Exercise prompt: From the first line of the data below through the line holding "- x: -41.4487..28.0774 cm", write out each line exactly as it stands.

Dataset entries

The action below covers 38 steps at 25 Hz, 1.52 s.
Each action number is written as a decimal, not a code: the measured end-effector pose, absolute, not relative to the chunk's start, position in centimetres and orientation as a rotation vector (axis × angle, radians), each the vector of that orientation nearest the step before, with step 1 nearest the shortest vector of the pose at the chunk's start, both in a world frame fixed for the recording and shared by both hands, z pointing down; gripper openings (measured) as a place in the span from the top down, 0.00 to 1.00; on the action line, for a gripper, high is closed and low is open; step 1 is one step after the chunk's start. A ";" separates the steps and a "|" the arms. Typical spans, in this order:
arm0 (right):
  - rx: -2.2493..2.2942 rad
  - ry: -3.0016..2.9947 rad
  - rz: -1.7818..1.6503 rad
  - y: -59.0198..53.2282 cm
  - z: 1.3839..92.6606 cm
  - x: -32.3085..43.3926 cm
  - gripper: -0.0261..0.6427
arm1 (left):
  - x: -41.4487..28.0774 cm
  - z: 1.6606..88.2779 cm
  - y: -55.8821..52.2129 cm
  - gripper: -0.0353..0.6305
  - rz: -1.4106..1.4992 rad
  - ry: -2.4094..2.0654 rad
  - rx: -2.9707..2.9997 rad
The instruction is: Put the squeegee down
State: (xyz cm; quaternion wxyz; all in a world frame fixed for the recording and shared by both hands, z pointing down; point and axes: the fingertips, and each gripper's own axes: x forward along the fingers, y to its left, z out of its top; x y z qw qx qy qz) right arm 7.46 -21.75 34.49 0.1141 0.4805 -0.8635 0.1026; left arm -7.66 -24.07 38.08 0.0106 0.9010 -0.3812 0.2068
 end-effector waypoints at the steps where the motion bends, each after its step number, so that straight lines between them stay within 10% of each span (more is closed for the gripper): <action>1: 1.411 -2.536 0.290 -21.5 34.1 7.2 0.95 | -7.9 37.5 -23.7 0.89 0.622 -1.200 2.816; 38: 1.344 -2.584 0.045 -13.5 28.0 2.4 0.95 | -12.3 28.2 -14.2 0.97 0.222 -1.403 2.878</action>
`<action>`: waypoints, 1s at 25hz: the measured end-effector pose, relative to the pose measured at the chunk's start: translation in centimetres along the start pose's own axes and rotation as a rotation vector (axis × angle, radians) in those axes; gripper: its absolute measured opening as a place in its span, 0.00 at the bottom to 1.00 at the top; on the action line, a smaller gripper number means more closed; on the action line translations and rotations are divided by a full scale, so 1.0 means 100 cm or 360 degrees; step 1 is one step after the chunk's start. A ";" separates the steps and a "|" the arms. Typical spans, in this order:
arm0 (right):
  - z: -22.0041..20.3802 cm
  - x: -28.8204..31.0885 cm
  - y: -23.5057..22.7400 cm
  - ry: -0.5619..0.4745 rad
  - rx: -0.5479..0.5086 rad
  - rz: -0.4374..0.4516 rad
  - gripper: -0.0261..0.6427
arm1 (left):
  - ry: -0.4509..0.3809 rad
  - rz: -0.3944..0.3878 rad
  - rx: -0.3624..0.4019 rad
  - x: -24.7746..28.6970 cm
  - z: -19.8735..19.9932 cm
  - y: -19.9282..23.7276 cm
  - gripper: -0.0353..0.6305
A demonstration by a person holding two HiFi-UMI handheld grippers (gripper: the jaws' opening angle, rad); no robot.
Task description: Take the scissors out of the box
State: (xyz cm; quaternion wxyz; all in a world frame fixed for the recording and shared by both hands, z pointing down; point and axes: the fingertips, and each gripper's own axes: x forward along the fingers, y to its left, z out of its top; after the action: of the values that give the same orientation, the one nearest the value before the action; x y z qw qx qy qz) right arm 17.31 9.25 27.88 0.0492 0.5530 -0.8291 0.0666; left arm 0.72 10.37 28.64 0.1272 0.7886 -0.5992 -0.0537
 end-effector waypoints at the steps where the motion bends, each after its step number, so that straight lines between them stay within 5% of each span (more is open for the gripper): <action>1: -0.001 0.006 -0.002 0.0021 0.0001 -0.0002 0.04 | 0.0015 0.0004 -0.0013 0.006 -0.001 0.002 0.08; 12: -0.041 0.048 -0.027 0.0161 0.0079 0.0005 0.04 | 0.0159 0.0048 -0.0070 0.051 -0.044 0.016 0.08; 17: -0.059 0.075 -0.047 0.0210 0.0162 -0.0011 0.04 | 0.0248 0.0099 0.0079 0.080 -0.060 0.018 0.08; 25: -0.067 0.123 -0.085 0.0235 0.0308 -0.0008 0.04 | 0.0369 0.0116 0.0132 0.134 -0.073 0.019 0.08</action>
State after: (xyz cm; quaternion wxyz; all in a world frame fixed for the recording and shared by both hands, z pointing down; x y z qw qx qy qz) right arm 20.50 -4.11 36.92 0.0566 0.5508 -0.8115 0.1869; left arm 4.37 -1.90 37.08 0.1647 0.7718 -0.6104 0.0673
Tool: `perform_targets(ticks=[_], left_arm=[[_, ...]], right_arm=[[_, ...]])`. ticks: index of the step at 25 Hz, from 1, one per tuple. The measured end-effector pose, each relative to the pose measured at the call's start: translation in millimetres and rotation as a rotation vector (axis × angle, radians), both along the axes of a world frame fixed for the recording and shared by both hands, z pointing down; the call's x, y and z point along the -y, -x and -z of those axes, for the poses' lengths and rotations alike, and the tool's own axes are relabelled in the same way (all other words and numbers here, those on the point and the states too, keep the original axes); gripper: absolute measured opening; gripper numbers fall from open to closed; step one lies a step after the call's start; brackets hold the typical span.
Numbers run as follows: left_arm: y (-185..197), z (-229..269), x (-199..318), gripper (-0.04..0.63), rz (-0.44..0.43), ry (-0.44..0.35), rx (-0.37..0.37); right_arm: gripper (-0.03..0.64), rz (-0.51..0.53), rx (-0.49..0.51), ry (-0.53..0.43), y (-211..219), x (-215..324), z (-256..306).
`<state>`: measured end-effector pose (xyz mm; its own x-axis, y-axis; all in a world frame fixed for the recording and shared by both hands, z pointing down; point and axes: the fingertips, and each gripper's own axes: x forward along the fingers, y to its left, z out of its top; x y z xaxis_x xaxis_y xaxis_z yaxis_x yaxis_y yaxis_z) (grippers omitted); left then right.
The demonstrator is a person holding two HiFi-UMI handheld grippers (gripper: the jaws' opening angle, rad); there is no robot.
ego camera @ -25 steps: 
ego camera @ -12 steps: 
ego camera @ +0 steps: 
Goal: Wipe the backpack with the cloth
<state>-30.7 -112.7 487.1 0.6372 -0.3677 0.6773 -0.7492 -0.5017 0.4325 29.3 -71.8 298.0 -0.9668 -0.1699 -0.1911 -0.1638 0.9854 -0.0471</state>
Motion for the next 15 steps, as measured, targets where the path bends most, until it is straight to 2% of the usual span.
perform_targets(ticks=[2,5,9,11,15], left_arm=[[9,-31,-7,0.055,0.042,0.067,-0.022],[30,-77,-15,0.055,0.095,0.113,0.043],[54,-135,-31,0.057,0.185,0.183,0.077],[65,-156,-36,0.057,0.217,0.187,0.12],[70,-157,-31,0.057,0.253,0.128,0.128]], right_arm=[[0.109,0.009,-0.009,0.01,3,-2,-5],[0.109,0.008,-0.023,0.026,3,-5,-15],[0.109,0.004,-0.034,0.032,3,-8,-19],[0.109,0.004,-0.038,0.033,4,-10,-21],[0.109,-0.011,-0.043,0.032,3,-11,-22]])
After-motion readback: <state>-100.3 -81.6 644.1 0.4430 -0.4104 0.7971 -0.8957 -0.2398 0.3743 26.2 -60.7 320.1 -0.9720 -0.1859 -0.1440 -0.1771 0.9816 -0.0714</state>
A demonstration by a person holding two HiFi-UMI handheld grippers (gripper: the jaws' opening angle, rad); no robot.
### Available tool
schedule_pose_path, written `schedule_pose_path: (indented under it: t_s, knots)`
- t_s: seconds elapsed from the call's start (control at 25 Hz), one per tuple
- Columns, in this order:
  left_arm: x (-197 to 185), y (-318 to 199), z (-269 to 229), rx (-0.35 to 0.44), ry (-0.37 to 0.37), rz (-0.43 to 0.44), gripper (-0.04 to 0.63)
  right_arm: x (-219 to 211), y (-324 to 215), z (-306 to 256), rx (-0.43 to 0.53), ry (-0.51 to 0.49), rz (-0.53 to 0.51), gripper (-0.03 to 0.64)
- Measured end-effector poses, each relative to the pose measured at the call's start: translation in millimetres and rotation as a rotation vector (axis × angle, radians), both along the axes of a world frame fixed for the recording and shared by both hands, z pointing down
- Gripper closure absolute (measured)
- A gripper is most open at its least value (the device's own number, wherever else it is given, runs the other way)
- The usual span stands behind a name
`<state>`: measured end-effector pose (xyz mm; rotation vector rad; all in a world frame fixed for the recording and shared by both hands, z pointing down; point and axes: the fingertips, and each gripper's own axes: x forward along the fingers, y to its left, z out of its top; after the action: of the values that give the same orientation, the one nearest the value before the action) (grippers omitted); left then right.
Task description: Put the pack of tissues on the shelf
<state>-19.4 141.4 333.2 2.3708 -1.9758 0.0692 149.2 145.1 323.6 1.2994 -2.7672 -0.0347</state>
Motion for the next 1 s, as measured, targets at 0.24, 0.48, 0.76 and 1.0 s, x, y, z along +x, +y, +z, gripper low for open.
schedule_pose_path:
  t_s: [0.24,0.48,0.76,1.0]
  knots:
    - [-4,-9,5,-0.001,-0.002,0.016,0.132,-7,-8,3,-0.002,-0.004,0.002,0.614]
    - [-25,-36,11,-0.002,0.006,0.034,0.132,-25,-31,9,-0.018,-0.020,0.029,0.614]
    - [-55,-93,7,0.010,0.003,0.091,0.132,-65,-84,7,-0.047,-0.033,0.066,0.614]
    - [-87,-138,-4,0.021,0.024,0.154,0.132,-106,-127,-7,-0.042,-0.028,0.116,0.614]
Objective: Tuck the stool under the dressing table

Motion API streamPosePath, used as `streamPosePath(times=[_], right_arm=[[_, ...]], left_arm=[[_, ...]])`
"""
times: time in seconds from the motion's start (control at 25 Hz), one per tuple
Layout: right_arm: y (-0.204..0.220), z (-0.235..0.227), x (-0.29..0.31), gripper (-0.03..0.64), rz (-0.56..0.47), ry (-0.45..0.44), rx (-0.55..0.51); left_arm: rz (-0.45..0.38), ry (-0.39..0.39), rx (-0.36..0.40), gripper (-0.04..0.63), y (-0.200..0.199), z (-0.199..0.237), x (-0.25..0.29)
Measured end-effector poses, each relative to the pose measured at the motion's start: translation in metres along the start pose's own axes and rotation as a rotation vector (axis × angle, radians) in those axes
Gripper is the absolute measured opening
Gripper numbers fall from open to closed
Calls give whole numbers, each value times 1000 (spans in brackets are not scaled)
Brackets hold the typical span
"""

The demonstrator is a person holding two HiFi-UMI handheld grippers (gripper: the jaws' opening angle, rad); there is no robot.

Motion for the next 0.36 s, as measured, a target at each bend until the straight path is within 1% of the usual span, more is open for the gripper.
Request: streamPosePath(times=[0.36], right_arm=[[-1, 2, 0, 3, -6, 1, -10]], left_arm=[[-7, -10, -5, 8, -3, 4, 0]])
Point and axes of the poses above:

Output for this exercise:
The action below covers 38 steps at 25 Hz, 1.52 s.
Each action number is written as a decimal, not a code: the measured end-effector pose, absolute, not relative to the chunk's start, position in centimetres and orientation as a rotation vector (axis × angle, radians), each the vector of that orientation nearest the step before, with step 1 nearest the shortest vector of the pose at the chunk's start, both in a world frame fixed for the recording and shared by both hands, z pointing down; gripper openings (measured) as a place in the span from the top down, 0.00 to 1.00; on the action line, for a gripper, high is closed and low is open; step 1 is one step after the chunk's start. A ";" separates the steps and a "|" the arms. Typical spans, in this order:
arm0 (right):
  - rx: -2.2493..2.2942 rad
  - ry: -3.0016..2.9947 rad
  - rz: -1.7818..1.6503 rad
  - y: -59.0198..53.2282 cm
  - z: 1.3839..92.6606 cm
  - x: -32.3085..43.3926 cm
  - gripper: -0.0261..0.6427
arm1 (left):
  - x: -41.4487..28.0774 cm

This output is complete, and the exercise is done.